Lo que importa es ver cómo se concatenan las decisiones que tienen un eje rector claro: deteriorar la normalidad democrática del país. No cometamos el error de pensar que son decisiones aisladas, que hay casualidad en las materias o que los pasos se dan de forma aleatoria. No es así. Existe un plan ejecutado con rigor y disciplina. Su columna vertebral es una sola: hacer todo lo necesario para preservar el poder y cancelar la alternancia. Agotar cada vía por la cual las decisiones de gobierno puedan ser cuestionadas, revertidas o impugnadas.
Han pretendido imponer una visión única del destino del país. Y eso llegará hasta donde se topen con pared. Alguien podría señalar que Morena ha tenido éxito medido por resultados electorales. Pero ese supuesto éxito se ha sustentado en el engaño, la destrucción y la devastación. No existe métrica que justifique reconocimiento alguno cuando sabemos —y se acredita— que su desempeño es resultado de la ejecución puntual del manual del autoritarismo populista. Si no me creen, vale la pena recorrer los hechos que hoy nos tienen contra la pared.
Transparencia: Un gobierno democrático apuesta siempre por la apertura informativa y la rendición de cuentas. Morena hizo exactamente lo contrario: destruyó el INAI y concentró en el propio poder la determinación de qué datos pueden conocer los ciudadanos.
El resultado habla por sí solo: hoy se niega el 99.6% de las solicitudes de información. Corrupción: Prometieron acabar con toda corrupción. En su lugar inauguraron esquemas que han permitido saquear las arcas públicas en cantidades jamás vistas, ni siquiera en los peores tiempos de gobiernos previos. El huachicol fiscal constituye el robo de recursos públicos más grande en la historia del país. Puro engaño. Nada bueno. Y recordemos las propias palabras de López Obrador: ningún esquema de corrupción puede ocurrir sin el visto bueno de la Presidencia de la República. Seguridad: Prometieron terminar con la inseguridad y la violencia.
En los hechos, México ha registrado las cifras de homicidios y desapariciones más altas de su historia.

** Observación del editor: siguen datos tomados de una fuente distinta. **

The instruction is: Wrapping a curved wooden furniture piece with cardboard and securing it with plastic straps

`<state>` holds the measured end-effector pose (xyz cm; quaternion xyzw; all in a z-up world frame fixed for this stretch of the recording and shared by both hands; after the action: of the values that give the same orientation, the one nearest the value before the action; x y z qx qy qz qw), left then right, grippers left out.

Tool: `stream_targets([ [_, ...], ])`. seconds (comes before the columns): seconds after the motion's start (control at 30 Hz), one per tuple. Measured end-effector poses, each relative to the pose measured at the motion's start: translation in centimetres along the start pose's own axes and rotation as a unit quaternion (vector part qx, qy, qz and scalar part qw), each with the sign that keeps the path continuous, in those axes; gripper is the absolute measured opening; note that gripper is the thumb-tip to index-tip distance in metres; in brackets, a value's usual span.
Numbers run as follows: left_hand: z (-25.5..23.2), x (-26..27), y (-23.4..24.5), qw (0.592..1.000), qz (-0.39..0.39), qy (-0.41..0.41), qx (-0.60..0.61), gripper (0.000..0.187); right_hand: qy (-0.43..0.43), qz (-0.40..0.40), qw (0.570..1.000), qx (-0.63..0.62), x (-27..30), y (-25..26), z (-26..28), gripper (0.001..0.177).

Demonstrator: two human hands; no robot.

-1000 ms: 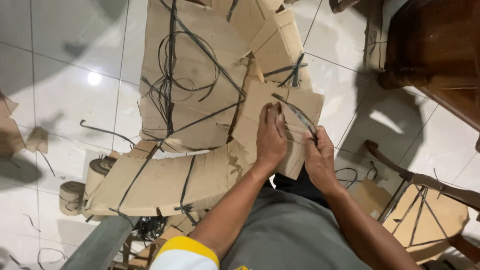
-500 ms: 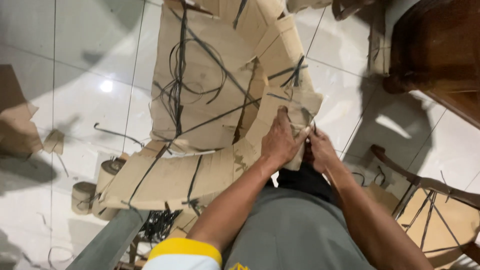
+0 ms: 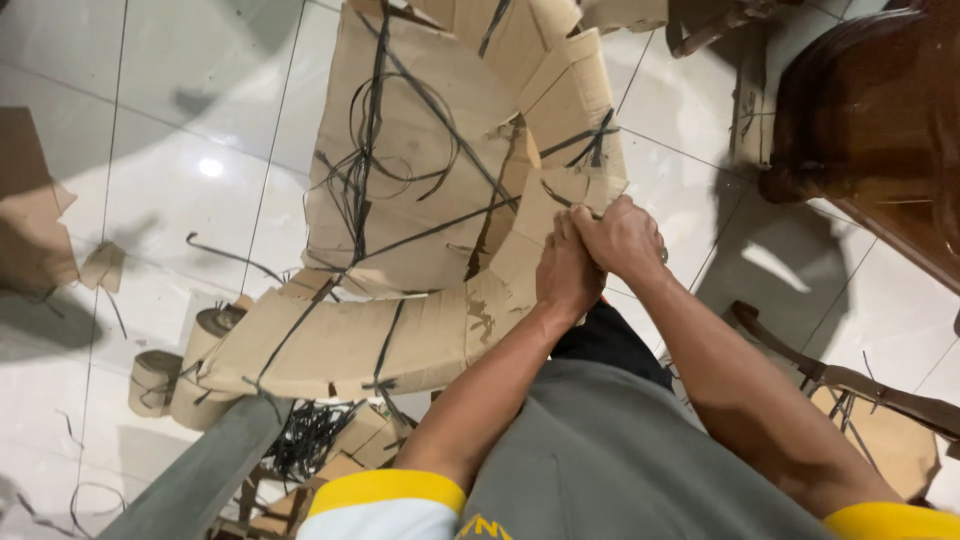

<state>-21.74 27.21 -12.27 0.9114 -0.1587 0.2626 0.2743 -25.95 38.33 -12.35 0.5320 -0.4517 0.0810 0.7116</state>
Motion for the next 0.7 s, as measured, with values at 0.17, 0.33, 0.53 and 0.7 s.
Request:
stream_targets([
  [0.17,4.0,0.6,-3.5,0.999,-0.032,-0.01,-0.022,0.06,-0.015,-0.009,1.0,-0.021,-1.5,-0.9,-1.0,0.069],
  [0.33,2.3,1.1,-1.5,0.999,-0.031,-0.018,-0.038,0.06,-0.002,-0.003,0.999,-0.037,0.9,1.0,1.1,0.067],
  [0.53,4.1,3.2,-1.5,0.999,-0.019,-0.005,-0.049,0.065,0.002,0.008,0.999,-0.052,1.0,0.8,0.8,0.068],
  [0.7,4.5,2.1,-1.3,0.998,-0.029,-0.009,-0.061,0.061,0.016,0.01,0.998,-0.064,1.6,1.1,1.1,0.063],
])
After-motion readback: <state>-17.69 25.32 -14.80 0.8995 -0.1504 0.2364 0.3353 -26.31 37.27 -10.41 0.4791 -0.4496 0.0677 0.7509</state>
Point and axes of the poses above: each hand's wrist, its own x-axis away from the middle knuckle, its own y-axis out of the back of the hand, z = x × y, the point moved 10 cm from there along -x, towards the middle knuckle, and after that the axes turned 6 degrees about -y, right-handed, at the moved point
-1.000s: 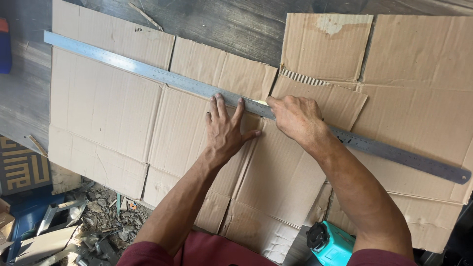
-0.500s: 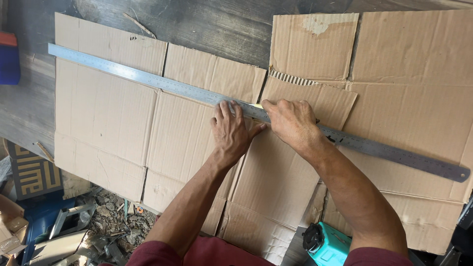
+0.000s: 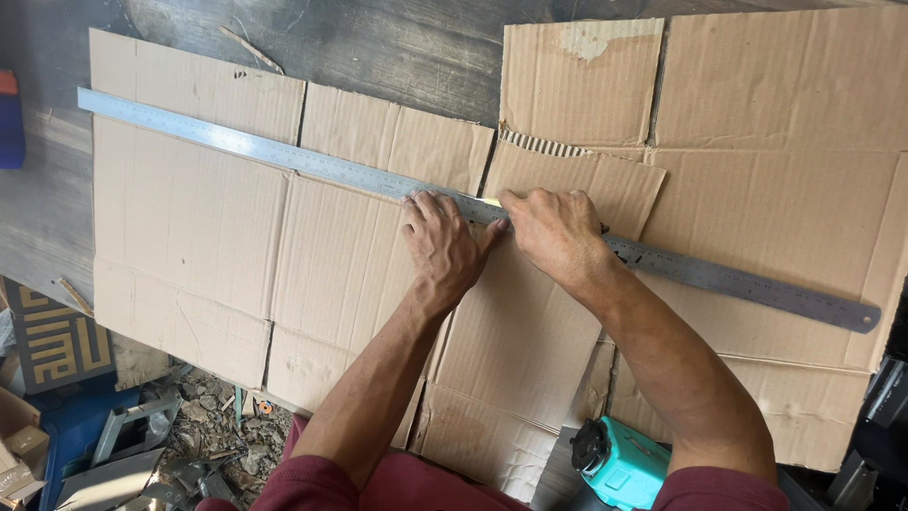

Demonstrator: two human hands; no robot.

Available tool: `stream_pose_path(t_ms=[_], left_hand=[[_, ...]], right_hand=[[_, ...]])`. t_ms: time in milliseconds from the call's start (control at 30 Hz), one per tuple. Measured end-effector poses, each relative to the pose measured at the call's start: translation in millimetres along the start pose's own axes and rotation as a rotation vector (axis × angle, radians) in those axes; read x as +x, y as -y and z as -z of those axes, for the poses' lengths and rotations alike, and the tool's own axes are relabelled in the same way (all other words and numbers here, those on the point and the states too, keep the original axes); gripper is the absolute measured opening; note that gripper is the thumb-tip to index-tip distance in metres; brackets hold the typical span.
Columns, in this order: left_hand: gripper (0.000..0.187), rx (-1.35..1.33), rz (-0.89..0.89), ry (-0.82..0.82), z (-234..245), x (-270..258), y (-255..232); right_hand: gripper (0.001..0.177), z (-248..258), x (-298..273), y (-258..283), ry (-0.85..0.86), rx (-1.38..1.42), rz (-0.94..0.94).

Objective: The person uses a metal ruler and a utility knife to measure and cut a large piece of cardboard on a wooden workbench. They mark lines, score the cardboard, and then cut along the lines to separate sections.

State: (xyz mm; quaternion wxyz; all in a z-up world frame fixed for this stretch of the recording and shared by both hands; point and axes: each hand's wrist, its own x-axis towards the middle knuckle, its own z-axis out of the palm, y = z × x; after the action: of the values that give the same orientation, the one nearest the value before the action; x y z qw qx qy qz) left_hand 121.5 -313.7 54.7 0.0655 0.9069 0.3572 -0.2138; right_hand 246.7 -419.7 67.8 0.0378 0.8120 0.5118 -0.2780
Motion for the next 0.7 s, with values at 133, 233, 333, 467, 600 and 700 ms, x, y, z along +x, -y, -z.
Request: stream_pose_path(t_ms=[133,233,333,467,600,700], left_hand=[[0.109,0.008,-0.014,-0.089,-6.2,-1.8,-1.1],[0.103,-0.008,-0.007,-0.116,-4.9,-2.3,-3.7],[0.093,-0.032,-0.008,-0.097,-15.1,1.5,-2.8],[0.062,0.013,-0.172,-0.162,-44.2,-7.5,-15.8],[0.04,-0.126,-0.383,-0.429,-62.7,-16.7,-16.5],[0.06,-0.13,-0.401,-0.41,-53.9,-24.3,-14.7]], right_hand=[[0.023,1.5,-11.3,-7.9,0.007,-0.018,-0.023],[0.023,0.6,-18.4,-13.5,0.015,-0.014,-0.029],[0.022,-4.3,-17.5,-11.7,-0.015,-0.027,-0.038],[0.02,-6.2,-17.9,-13.2,-0.016,-0.022,-0.028],[0.021,-10.9,-16.5,-13.3,-0.048,-0.035,-0.024],[0.02,-12.0,-16.9,-11.5,-0.06,-0.01,-0.021]])
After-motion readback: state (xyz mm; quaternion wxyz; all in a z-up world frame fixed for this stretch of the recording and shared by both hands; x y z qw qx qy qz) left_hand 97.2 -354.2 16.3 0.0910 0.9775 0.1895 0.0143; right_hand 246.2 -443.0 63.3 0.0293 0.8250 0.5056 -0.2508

Peor aún: se descararon al forjar una abierta complicidad con el crimen organizado. Sumado a la militarización de la seguridad pública, el resultado es que en el país no existe ni sistema ni expectativa de mejora sustantiva.
Salud: Se jactaron de que tendríamos un sistema de salud mejor que el de Dinamarca. Lo que tenemos es más de un millón de muertos por pésimas decisiones sanitarias, instituciones devastadas, recursos decrecientes, distribución de medicinas colapsada y un sistema abandonado. Aun cuando el actual titular del ramo a nivel federal es una persona capaz, la destrucción previa es de tal calado que la mera voluntad no alcanza.

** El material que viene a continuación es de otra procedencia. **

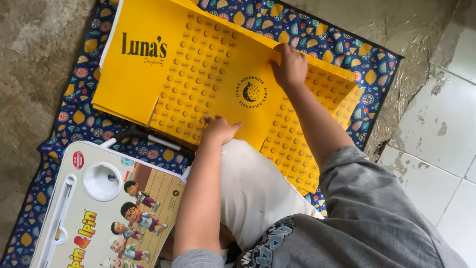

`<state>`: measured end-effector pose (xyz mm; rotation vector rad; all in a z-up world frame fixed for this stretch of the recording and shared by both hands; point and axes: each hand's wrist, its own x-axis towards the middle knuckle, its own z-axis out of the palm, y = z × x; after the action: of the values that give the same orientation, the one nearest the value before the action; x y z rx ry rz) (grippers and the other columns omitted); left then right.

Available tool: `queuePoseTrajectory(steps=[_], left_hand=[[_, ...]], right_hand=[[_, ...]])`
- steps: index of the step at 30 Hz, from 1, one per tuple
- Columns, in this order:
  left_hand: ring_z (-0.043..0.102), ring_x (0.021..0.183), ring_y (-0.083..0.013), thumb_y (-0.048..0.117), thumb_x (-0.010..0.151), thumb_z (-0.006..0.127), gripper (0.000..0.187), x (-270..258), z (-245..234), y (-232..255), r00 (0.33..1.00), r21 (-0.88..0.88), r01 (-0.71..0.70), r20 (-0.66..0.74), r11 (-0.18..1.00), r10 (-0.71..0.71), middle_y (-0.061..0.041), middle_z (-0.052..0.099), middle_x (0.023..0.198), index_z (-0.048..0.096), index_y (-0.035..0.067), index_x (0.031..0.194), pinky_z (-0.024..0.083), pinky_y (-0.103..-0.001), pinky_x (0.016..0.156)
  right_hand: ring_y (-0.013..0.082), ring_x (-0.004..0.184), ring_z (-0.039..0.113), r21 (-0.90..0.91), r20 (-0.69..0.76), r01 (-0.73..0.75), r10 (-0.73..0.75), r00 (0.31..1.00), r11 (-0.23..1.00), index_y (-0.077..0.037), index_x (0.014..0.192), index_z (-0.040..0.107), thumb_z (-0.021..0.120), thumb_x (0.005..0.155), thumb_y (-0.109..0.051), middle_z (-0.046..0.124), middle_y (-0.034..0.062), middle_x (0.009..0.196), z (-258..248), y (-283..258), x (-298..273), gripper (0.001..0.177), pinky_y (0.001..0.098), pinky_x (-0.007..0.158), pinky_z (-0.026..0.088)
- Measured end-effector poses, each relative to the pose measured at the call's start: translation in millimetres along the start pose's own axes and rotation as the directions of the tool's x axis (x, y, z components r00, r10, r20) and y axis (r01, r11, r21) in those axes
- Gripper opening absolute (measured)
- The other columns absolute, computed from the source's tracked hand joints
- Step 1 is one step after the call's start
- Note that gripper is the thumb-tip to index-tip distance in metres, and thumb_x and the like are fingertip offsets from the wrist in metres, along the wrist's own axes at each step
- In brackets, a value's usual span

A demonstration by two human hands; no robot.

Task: Folding yellow cardboard sheets into boxes using a plastic lap desk as a guide

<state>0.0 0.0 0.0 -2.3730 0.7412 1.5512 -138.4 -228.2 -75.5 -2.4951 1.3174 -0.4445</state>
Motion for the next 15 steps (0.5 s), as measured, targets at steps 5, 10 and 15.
queuePoseTrajectory(steps=[5, 10, 15], left_hand=[[0.022, 0.153, -0.0469, 0.075, 0.087, 0.045, 0.103, -23, -8, -7, 0.998, -0.216, -0.054, -0.029, 0.975, 0.049, -0.019, -0.008, 0.172, 0.012, 0.018, 0.165, 0.025, -0.057, 0.122], [0.043, 0.146, -0.0240, 0.031, 0.085, 0.078, 0.108, 58, 23, -42, 0.746, -0.799, -0.601, -0.562, -0.003, 0.356, -0.017, 0.035, 0.164, 0.007, 0.009, 0.164, 0.037, -0.038, 0.117], [0.043, 0.151, -0.0270, 0.066, 0.063, 0.075, 0.134, -97, -80, -53, 0.770, -0.770, -0.637, -0.634, -0.036, -0.077, -0.010, 0.023, 0.173, -0.008, 0.033, 0.162, 0.050, -0.049, 0.077]], right_hand=[[0.0156, 0.077, 0.074, 0.058, 0.199, 0.029, -0.040, 0.979, 0.998, -0.022, 0.114, 0.079, 0.075, 0.096, -0.020, 0.080, -0.0049, 0.095, -74, -41, -1, 0.019, 0.0356, 0.047, 0.054], [0.0222, 0.071, 0.071, 0.112, 0.023, 0.419, -0.424, 0.905, 0.901, -0.020, 0.112, 0.084, 0.071, 0.095, -0.011, 0.075, -0.0016, 0.091, -147, -98, -46, 0.024, 0.0406, 0.042, 0.050], [0.0198, 0.062, 0.068, 0.137, -0.107, 0.567, -0.557, 0.824, 0.812, -0.018, 0.106, 0.087, 0.073, 0.087, 0.000, 0.071, -0.0021, 0.081, -226, -156, -91, 0.030, 0.0375, 0.042, 0.047]])
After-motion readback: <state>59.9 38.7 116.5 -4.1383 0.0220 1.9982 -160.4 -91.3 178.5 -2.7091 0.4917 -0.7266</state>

Educación: El factor más importante para la movilidad social es una educación de calidad. Morena se encargó de devastar el sistema educativo y fortalecer a líderes sindicales que ellos mismos ya ni siquiera controlan. En los hechos, han hecho imposible que quienes están en desventaja económica mejoren su situación. Se ha condenado a los pobres a no cambiar. Se les prefiere paupérrimos para convertirlos en rehenes electorales.

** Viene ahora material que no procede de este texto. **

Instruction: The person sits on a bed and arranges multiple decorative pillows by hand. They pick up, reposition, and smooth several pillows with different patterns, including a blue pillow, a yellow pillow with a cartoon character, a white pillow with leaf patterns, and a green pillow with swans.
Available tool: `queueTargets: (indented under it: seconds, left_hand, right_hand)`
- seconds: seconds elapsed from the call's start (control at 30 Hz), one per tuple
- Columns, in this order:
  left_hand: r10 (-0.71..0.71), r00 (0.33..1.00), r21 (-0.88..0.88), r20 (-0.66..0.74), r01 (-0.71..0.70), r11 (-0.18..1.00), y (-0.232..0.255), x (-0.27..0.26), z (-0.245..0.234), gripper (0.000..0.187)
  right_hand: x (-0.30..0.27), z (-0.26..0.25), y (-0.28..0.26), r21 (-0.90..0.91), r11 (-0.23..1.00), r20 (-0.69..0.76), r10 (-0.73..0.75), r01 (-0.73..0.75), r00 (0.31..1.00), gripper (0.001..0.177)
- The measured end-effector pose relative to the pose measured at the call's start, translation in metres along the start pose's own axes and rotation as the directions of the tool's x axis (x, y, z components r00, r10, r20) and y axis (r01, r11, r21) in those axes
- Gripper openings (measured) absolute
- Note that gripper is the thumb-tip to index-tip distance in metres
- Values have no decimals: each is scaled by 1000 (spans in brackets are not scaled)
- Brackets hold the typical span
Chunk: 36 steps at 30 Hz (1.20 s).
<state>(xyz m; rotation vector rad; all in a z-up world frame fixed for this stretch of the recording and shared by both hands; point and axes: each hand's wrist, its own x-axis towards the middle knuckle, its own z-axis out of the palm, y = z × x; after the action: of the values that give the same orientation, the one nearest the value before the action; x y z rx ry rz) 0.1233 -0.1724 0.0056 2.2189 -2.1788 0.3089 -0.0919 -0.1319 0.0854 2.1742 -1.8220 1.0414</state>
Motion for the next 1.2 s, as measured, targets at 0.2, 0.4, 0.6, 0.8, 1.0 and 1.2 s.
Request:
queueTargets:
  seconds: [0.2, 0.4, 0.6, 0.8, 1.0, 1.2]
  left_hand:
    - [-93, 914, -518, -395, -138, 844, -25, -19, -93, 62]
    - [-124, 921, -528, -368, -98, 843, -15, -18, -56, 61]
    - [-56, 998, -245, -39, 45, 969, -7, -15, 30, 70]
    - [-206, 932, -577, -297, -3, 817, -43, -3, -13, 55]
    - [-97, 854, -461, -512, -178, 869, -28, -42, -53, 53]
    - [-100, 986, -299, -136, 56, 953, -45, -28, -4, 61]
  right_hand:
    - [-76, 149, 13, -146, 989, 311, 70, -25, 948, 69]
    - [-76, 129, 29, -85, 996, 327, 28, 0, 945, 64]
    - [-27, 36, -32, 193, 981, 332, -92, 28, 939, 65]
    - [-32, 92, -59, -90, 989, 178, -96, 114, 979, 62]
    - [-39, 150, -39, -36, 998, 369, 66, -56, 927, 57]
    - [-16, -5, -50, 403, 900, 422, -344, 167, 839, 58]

Medio Ambiente: Un gobierno responsable
busca la sustentabilidad y la protección de los ecosistemas. Sin suelo, agua ni
aire no es posible vivir. A Morena no le interesa la vida. Han arrasado miles
de hectáreas para una refinería mal habida, derribado árboles para un tren
inservible, roto esquemas de protección y permitido que se asesine a defensores
ambientales. Un gobierno de muerte en lo más elemental.